HealthAssure's Mr Gera says the scheme could introduce certain benefits such as helping to propel the development of medical infrastructure in India.
“It's going to be a journey that happens over a period of time,” he says. “The question is how soon can we get on track and come out with a health model which works not only for today but after 10 years.”
Although insurance companies could be involved in the scheme, Mr Gera says states are generally looking at setting up trusts through which to manage the payments themselves.
Providing better healthcare will also boost India's economic productivity, he adds. That is critical given that India is likely to have the world's largest workforce by 2027, according to an analysis of United Nations by Bloomberg News.
India has one of the lowest public expenditures globally on healthcare, at less than 1 per cent of GDP, according to KPMG. It says that India is predicted to lose $4.8 trillion between 2012 and 2030 because of non-communicable medical disorders.
“A robust healthcare system drives GDP growth in the presence of adequate investments and a conducive environment by not only acting as a productivity and employment generator, but also as a magnet to attract foreign exchange earnings and provide opportunities for innovation and entrepreneurship,” according to KPMG.
But Modicare is not a standalone solution, analysts say. There are more fundamental issues with India's healthcare system which also needs addressing.

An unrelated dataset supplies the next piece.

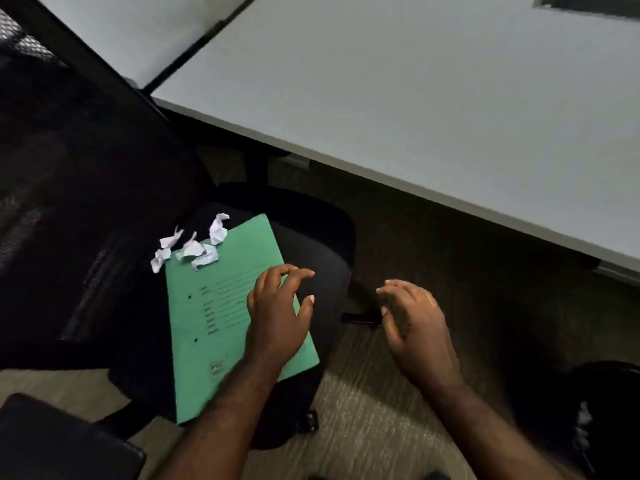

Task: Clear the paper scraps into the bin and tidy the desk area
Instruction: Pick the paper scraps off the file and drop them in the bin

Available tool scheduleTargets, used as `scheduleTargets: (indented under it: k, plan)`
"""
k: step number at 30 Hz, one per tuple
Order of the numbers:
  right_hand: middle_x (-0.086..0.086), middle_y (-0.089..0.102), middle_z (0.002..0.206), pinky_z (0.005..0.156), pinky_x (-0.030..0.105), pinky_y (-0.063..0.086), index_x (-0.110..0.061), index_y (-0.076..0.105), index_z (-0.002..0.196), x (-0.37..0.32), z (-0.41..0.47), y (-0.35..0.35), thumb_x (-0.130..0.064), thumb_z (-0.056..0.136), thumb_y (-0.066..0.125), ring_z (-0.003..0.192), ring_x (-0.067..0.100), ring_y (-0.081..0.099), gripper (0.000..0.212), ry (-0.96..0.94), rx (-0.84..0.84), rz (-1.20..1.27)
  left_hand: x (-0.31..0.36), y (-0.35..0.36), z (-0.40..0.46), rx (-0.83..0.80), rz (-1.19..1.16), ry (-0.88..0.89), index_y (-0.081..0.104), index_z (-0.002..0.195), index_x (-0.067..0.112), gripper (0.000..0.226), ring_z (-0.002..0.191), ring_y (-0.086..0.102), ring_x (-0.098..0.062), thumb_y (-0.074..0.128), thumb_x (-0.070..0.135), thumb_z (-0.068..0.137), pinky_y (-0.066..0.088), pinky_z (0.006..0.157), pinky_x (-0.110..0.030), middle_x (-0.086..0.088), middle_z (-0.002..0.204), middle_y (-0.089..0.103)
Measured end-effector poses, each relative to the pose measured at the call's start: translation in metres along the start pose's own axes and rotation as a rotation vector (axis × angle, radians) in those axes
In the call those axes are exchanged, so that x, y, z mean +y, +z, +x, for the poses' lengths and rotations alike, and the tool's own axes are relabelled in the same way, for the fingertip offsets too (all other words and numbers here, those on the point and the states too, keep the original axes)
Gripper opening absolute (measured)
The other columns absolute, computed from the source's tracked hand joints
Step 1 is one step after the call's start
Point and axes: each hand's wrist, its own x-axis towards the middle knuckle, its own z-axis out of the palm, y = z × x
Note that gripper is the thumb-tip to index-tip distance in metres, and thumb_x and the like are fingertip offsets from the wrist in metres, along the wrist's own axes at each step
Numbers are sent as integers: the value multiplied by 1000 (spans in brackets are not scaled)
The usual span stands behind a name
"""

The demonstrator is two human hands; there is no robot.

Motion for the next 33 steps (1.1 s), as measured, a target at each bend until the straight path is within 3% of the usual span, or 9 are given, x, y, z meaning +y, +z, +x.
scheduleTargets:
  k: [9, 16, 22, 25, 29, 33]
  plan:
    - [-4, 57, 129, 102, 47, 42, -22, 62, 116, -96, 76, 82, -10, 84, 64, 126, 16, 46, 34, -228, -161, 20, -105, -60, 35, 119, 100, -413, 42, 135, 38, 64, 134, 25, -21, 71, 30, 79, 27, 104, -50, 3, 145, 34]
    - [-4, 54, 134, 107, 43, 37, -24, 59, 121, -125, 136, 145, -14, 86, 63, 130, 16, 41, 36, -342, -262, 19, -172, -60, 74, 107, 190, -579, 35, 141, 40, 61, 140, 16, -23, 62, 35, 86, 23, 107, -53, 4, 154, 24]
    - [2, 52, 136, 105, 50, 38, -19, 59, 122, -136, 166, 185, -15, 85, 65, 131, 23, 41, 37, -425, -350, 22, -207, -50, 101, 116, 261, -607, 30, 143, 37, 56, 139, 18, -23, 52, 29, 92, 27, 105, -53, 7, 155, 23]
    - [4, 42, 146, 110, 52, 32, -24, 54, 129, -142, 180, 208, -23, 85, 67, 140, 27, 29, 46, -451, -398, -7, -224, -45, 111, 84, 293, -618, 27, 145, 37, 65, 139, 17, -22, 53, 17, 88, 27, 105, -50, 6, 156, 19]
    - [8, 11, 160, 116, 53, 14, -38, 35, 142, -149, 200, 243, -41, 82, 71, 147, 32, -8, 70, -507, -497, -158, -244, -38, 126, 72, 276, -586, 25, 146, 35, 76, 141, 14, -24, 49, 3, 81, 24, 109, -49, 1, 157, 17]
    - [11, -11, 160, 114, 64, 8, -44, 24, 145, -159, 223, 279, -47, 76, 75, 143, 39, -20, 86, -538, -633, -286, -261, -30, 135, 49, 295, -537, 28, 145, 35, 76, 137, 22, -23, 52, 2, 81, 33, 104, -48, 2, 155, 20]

“Better provision of healthcare can bring several benefits, from both an economic and wider perspective,” says Shilan Shah, the senior India economist at Capital Economics. “But we doubt that Modicare will have much of an impact.”
He says the funds allocated to the programme are “prohibitively small”, at just 0.2 per cent of GDP.
The lack of healthcare facilities will also hold back how effective the scheme will be, says Mr Shah.
according to the Organisation for Economic Cooperation and Development, statistically India has under one doctor per 1,000 people in India and less than one hospital per 1,000 people.
A shortage of medical equipment and medical staff in rural areas in particular makes Mr Shah sceptical that Modicare “will be able to deliver even basic healthcare” to all those who need it.
Others believe the government may end up having to inject additional funds.
“The costs to the national exchequer could be 10 to 20 times greater than the initial government estimates,” says Piyush Jain, the chief executive and co-founder of ImpactGuru, a fintech crowdfunding platform, including for medical expenses, based in Mumbai. “We know that the costs at which healthcare keeps rising is far greater than inflation.”
He is concerned by “very significant implementation challenges”, including the worry that many private hospitals simply would not be able to recover their operating costs and so would not offer services under the scheme.
With the amount capped at 500,000 rupees per family each year, this may see many low-income Indians will still struggle to afford treatment for severe illnesses, including cancer cases where costs can easily run far higher.
“Even though you'll have a national insurance scheme, people will still be under-insured for really significant cases,” says Mr Jain.
The consensus, however, is that better access to healthcare is much-needed in India with the government programme considered a step in the right direction to creating a healthier economy and preventing individuals like Amar Singh from being burdened with chronic debt.